The task | When you reach the line below that has "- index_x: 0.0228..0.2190", start returning lines exactly, and stop after the line that has "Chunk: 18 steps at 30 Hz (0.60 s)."; skip the pictures.

Given information |

○ ○ ○ ○

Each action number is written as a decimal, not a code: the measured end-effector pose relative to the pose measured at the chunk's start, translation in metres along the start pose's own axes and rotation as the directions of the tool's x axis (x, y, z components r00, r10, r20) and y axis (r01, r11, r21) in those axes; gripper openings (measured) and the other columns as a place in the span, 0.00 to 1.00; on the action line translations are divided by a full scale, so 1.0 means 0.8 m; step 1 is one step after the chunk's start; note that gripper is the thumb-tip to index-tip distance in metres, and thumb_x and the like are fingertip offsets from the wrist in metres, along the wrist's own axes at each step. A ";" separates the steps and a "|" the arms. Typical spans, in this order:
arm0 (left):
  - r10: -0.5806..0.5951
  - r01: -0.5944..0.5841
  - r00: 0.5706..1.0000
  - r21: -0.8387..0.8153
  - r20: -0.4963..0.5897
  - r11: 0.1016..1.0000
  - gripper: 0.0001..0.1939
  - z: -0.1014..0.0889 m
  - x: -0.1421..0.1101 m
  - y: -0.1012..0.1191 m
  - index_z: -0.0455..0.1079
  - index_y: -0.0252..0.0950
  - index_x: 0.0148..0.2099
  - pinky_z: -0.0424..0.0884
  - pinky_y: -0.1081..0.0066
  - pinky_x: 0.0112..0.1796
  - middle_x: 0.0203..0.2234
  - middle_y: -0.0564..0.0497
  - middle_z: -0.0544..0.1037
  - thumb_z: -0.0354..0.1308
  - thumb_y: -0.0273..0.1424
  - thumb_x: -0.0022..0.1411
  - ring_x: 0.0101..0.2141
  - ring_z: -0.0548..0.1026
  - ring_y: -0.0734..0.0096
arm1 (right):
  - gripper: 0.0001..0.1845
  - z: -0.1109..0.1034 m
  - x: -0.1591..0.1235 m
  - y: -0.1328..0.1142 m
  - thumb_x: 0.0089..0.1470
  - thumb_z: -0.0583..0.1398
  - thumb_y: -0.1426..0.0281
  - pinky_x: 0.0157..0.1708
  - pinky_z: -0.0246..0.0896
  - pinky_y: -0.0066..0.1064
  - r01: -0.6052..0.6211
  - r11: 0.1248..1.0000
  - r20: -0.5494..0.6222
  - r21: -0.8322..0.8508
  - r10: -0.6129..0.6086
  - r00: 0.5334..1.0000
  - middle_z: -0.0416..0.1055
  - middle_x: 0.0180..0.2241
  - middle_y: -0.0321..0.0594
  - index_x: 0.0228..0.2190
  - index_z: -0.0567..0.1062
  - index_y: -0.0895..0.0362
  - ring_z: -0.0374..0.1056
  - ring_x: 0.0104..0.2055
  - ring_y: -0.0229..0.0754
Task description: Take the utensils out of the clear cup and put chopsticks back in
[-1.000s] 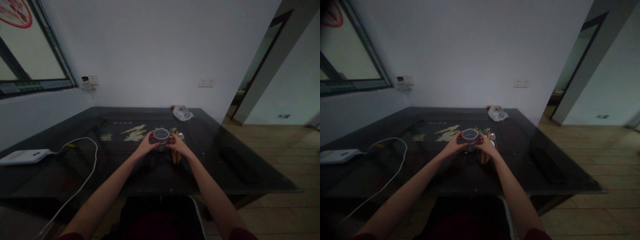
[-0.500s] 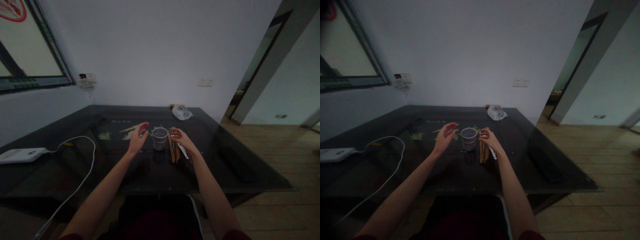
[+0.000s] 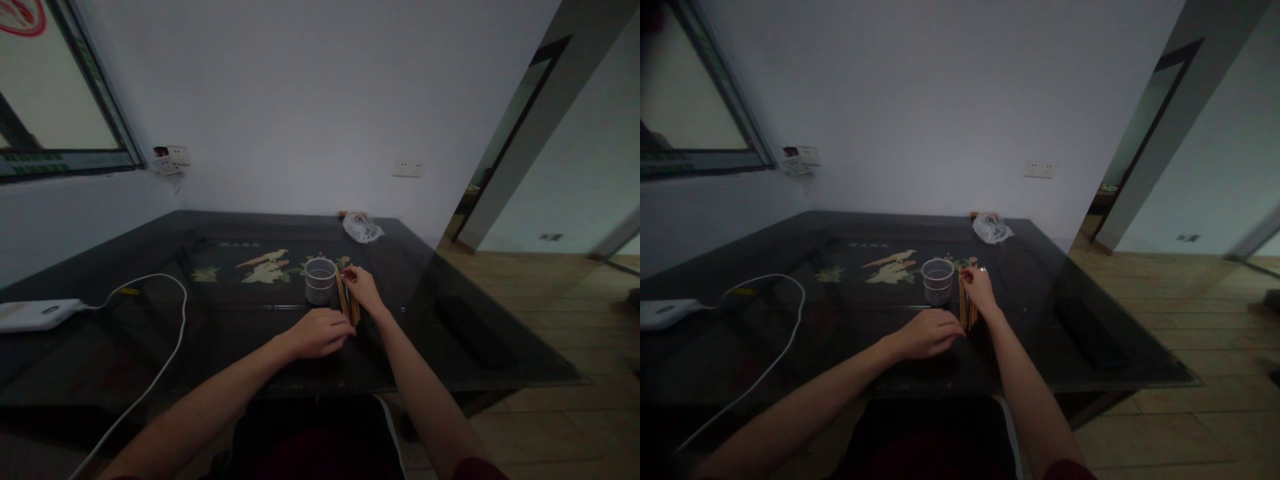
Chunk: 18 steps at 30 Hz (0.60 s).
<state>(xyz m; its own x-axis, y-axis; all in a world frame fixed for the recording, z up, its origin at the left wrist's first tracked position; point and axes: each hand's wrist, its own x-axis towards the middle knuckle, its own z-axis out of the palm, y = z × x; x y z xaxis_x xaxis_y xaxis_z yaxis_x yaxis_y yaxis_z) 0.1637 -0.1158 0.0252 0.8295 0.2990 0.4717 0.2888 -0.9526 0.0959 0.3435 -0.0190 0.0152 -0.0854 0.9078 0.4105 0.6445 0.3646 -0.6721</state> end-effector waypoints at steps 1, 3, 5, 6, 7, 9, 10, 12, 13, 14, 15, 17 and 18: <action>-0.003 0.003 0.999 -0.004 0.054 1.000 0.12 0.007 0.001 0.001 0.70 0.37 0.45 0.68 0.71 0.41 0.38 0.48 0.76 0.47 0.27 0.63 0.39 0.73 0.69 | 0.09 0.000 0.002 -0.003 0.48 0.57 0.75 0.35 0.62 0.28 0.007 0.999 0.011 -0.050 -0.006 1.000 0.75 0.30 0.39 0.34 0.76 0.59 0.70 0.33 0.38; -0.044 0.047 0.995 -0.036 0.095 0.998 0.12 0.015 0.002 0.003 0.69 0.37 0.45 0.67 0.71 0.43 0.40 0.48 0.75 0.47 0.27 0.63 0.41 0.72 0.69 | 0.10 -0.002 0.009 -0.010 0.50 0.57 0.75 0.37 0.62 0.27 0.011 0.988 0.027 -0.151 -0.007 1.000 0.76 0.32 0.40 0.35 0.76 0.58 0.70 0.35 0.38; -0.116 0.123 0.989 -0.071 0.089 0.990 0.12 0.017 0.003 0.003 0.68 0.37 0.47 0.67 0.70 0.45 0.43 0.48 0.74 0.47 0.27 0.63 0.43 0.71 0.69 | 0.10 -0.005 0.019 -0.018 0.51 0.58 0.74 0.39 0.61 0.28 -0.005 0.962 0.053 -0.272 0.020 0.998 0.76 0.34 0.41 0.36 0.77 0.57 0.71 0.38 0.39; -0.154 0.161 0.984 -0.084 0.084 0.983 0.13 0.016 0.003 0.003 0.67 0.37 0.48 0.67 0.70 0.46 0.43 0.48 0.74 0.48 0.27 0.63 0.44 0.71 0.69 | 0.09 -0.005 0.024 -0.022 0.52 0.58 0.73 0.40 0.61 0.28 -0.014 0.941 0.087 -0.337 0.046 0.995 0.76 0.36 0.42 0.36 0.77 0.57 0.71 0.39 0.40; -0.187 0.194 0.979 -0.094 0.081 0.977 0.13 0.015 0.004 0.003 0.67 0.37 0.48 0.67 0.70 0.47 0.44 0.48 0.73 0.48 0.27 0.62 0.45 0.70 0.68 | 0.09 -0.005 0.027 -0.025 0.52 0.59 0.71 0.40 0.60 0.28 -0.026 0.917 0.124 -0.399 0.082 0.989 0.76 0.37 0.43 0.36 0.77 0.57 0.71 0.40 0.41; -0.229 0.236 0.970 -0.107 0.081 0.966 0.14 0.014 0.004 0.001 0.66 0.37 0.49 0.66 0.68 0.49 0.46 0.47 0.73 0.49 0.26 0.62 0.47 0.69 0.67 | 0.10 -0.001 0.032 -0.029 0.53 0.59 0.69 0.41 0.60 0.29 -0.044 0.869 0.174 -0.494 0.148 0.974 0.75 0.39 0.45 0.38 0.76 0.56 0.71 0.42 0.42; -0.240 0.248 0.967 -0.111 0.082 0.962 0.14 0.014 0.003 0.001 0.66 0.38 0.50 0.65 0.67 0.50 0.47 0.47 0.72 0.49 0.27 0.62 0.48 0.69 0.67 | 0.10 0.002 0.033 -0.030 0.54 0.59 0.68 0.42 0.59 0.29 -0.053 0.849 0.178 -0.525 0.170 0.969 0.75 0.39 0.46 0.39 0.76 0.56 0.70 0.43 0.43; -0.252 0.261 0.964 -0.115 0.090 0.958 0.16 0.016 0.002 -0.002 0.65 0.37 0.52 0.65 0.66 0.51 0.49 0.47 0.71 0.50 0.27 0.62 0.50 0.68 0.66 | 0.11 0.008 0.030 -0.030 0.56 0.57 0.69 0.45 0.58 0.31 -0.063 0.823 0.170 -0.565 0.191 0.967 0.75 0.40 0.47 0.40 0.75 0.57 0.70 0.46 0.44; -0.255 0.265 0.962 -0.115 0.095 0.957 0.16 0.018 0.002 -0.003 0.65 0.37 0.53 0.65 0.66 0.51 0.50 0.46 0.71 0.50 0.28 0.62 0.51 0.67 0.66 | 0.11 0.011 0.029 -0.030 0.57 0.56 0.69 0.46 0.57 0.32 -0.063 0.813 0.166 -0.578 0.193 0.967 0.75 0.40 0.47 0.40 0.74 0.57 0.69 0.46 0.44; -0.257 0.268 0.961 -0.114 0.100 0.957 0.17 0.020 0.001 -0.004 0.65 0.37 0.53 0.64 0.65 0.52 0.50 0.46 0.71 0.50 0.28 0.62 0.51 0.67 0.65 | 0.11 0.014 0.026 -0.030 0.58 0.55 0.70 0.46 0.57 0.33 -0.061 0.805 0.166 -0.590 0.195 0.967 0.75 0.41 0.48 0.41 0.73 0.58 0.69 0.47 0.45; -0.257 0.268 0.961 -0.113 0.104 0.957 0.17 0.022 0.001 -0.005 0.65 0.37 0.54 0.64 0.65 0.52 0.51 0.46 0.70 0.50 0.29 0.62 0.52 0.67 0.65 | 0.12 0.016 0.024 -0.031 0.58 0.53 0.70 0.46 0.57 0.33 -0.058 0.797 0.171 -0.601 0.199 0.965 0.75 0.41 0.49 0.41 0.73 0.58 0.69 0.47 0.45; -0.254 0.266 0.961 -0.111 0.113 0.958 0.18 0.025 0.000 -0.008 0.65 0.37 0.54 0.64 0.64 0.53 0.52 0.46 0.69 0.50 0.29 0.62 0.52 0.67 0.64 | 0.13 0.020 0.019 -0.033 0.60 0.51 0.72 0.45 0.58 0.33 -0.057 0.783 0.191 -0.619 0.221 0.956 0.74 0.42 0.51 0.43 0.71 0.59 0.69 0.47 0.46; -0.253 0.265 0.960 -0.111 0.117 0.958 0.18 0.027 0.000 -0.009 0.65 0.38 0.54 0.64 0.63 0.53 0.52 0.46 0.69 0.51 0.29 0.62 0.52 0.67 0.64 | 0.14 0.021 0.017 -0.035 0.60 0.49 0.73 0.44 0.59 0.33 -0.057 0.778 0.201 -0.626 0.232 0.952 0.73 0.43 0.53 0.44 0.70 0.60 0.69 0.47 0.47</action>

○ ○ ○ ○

Solution |
  - index_x: 0.0228..0.2190
  - index_z: -0.0567..0.1062
  - index_y: -0.0895..0.0362
  - ring_z: -0.0374..0.1056
  - ring_x: 0.0104..0.2055
  - ring_y: -0.0229..0.0754
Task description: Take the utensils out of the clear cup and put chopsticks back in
[-1.000s] 
[-0.500s] 
[+0.000s] 
Chunk: 18 steps at 30 Hz (0.60 s).

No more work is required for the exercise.